Input spiking data are handled through a 4-phase handshake AER bus: the AERIN_ADDR channel shall be driven with an 8-bit address indicating the input neuron that receives the spike at a certain timestep. An additional input signal called AERIN_TAR_EN is used to communicate to ReckOn whether the input data represent the target neuron address or the target data for learning. The output of ReckOn follows a protocol similar to AER, indeed one 8-bit data channel and two ACK-REQ channels are used to transmit data inference results.
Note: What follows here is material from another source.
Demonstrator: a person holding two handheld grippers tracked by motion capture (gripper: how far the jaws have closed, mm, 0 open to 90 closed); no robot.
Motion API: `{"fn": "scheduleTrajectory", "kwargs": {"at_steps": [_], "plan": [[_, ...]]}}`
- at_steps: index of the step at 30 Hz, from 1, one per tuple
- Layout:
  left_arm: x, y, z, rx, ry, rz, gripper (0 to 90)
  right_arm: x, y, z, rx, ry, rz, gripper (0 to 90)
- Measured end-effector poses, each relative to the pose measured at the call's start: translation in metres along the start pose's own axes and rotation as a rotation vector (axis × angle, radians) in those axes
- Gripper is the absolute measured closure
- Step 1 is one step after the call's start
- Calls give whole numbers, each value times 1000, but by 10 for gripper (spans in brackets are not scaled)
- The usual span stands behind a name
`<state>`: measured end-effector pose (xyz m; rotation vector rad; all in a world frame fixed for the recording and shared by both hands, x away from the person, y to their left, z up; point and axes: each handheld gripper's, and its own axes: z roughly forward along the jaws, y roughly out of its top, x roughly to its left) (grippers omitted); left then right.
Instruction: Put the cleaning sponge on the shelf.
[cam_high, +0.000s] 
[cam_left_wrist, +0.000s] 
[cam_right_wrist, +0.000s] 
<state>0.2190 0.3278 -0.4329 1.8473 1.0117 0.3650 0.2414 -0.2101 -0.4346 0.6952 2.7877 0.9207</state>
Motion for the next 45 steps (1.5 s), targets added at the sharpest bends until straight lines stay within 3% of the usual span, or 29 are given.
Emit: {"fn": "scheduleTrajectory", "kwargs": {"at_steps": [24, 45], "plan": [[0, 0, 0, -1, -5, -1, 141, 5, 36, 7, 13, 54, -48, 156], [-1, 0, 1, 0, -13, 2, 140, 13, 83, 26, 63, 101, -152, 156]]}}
4) RANC: Reconfigurable Architecture for Neuromorphic Computing, released in 2020 by Joshua Mack et al. [33], from the University of Arizona. It consists in a neuromorphic computing framework aimed at accelerating neuromorphic computing-based research by taking inspiration from IBM’s TrueNorth [38]. Respectively, three main environments are part of the RANC ecosystem: the Training environment, the Simulation environment, and the FPGA simulation environment. The first is used to create SNNs that can be mapped within the architecture of RANC by exploiting a backpropagation algorithm proposed in [39]. The second accurately simulates the entire RANC architecture by mapping such pre-trained SNNs. While the third environment helps to synthesize the network and to configure the memory blocks to implement the SRAM elements belonging to the neuron cores.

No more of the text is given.